Finally McCall and several desperadoes, including Donnie Lonnigan (James Remar) and Jubal Pickett (Stoney Jackson), get the drop on Hickok as he and Calamity Jane are dallying in No. 10 saloon.  Hickok friends Charley Prince (John Hurt, apparently an English version of actual Hickok friend Charley Utter) and California Joe (James Gammon) join them, as well as a prostitute on whom McCall has a fixation (Christina Applegate).  We know how this is going to end, and it takes a while getting there with all these extraneous characters.  Finally, Bill gets some of the desperadoes and chases off the rest.  But he’s holding black aces and eights, and the weaselly McCall shoots him in the back of the head with a derringer, to be hung himself later.  Nowhere does Bill’s recent wife, Agnes Lake, show up, nor is she referred to.

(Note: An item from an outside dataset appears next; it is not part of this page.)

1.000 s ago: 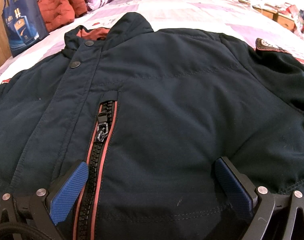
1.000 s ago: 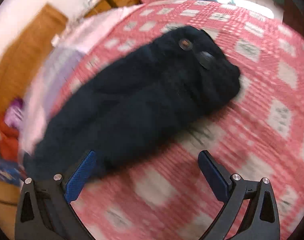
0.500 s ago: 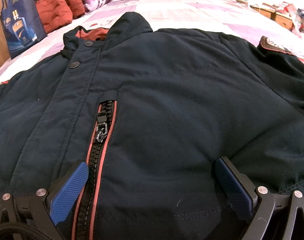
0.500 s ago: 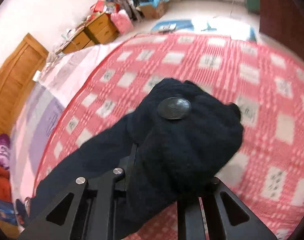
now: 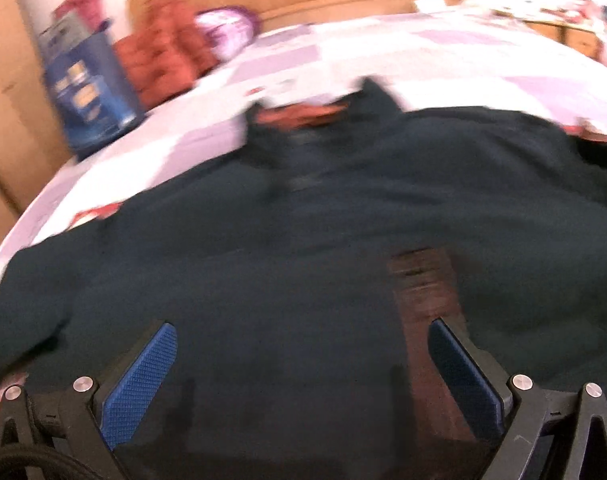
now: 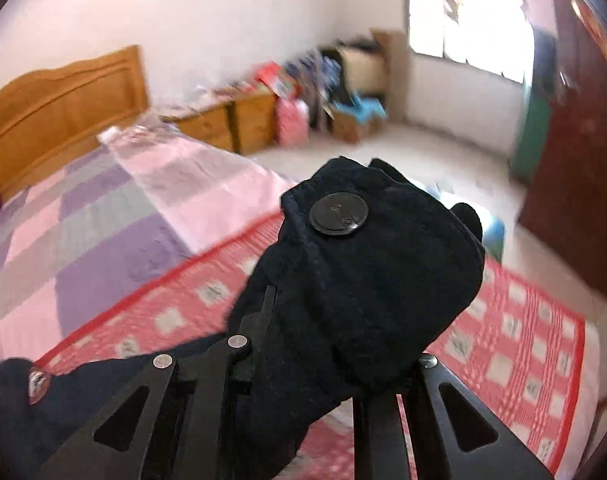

Jeff Bridges is an excellent actor, and he looks good in the part.  He communicates Hickok’s fearlessness and a powerful personality.  But it’s not an attractive period in Hickok’s life, and the performance seems a bit over the top.  The Hickok gunfight scenes are very effective and believable.  Ellen Barkin is much more attractive than the real Calamity Jane, as is usual in a movie about Hickok.  Although there are a number of good character actors (Bruce Dern, John Hurt, James Gammon, Diane Lane), many of them seem extraneous to what’s going on, especially during that overly-extended final sequence in the bar.  Hurt’s character talks too much, meaning the writing isn’t as good as it could be.  Arquette’s McCall is probably intended to be as weaselly as he is here, but he’s on screen too much.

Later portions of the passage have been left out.